Suspected Turkish drone attack claims lives of more than 20 in Somalia.

A drone strike just outside the Somali capital claimed the lives of more than 22 individuals and left 21 wounded, including numerous children, according to an account provided by a witness and a relative of the victims to The Washington Post. Two security sources, speaking anonymously due to lack of authorization to engage with the media, attributed the strike to a Turkish drone.

These reports are likely to intensify concerns regarding the proliferation of drones, which is resulting in a significant increase in civilian casualties with minimal accountability. Witness Daud Hassan Mohamed recounted that the strike occurred on a dwelling situated in an agricultural area during the evening following iftar, the meal marking the end of daily fasting for Muslims during Ramadan.

“A single airstrike initially targeted the victims. However, as people rushed to the scene to provide aid, they were subjected to subsequent airstrikes,” Mohamed stated. “What unfolded amounted to a massacre.”

Mohamed indicated that approximately 15 children and several women were among the casualties. The injured sought medical attention at Madina Hospital in Mogadishu, though doctors there were not immediately reachable for comment.

Detailing the strike’s location in an area referred to as Baqdaad or “Baghdad,” approximately seven kilometers from the town of Alifow, northeast of Mogadishu, Mohamed clarified that there had been no recent hostilities in the vicinity. However, clashes had occurred the day prior in a nearby village between Somali paramilitary forces and al-Shabab insurgents.

Al-Shabab operatives typically refrain from openly seeking medical assistance in government-held regions like Mogadishu due to fear of arrest.

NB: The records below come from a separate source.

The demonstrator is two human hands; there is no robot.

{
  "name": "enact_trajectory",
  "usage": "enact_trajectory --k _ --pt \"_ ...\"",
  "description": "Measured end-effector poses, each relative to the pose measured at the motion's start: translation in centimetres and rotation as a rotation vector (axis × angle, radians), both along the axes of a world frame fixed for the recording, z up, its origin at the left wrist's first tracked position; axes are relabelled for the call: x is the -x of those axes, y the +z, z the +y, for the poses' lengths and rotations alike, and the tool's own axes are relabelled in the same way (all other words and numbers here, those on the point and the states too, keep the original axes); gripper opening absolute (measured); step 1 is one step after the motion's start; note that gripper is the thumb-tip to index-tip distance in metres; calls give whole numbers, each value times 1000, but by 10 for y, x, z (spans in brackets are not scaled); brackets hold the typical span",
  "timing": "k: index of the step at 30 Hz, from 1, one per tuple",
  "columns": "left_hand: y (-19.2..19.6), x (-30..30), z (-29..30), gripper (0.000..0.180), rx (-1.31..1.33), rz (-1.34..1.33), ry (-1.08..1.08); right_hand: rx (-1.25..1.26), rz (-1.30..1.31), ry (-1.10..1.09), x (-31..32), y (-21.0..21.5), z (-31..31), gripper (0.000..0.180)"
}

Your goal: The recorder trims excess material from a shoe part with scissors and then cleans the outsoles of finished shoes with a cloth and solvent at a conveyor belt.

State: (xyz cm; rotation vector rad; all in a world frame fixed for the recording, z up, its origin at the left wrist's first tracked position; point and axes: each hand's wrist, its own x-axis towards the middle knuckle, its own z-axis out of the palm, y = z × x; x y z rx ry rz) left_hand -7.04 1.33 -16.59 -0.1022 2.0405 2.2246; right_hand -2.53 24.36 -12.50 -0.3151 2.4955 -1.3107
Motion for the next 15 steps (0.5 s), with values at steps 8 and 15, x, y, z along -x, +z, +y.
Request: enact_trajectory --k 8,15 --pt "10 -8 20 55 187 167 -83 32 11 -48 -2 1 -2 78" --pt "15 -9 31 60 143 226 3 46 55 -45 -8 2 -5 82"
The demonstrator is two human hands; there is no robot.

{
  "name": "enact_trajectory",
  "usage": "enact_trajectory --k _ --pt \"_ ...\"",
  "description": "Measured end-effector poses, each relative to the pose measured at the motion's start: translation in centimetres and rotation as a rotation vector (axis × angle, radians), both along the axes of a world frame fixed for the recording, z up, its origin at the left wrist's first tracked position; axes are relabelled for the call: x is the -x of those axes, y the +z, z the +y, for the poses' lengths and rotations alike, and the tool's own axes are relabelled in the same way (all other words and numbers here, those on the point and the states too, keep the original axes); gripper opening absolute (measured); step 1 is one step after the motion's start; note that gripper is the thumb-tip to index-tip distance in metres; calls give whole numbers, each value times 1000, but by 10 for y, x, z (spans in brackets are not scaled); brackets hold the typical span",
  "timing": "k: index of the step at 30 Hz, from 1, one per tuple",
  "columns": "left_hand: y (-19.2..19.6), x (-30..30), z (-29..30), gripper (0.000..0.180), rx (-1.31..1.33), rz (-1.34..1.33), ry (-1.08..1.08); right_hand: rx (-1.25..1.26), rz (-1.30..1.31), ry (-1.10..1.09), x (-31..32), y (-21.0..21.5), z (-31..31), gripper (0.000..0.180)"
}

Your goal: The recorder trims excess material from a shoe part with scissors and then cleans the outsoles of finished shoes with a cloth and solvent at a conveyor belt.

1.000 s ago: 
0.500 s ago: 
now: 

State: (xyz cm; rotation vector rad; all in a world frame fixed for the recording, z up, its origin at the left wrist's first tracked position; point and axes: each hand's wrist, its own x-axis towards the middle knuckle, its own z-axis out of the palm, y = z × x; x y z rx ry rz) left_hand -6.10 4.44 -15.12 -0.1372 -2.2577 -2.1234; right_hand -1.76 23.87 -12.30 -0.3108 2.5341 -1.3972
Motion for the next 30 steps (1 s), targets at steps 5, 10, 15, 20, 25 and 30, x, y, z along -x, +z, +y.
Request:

Turkey frequently conducts drone operations in Somalia in support of Somali government forces. As a significant benefactor and close ally of Mogadishu, Turkey oversees Somalia’s Gorgor, or “Eagle,” commandos, and manages the airport and port through commercial agreements. Mogadishu is also home to Turkey’s largest overseas military base.

Requests for comments directed at the Turkish government and the Somali information minister remained unanswered at the time of reporting. A spokesperson for Africa Command confirmed that the United States had not conducted any strikes in the area.

Abdulkadir Mayow, a relative of multiple victims, communicated with The Post from Madina Hospital. Providing an incomplete roster of fatalities and injuries, Mayow listed four deceased women and eight injured women. He highlighted the critical condition of five children and two women at the hospital, noting that a 4-year-old girl was the sole survivor from her family among the wounded.

Mayow disclosed that the strike targeted families belonging to the Gorgaarte subclan who had sought refuge in the fields after fleeing conflict approximately three years ago. His account of the strike’s location, timing, and circumstances, based on testimonies from the wounded, aligned with Mohamed’s narrative, including the occurrence of multiple strikes targeting those rendering aid.

“I was born and raised in the vicinity where the strike occurred but was in Mogadishu when it transpired. Upon learning of the incident and the victims’ arrival at Madina Hospital, I hurried here,” Mayow remarked. “There was no justification for the indiscriminate violence that unfolded last night… They’ve endured droughts, floods, conflict, and now this.”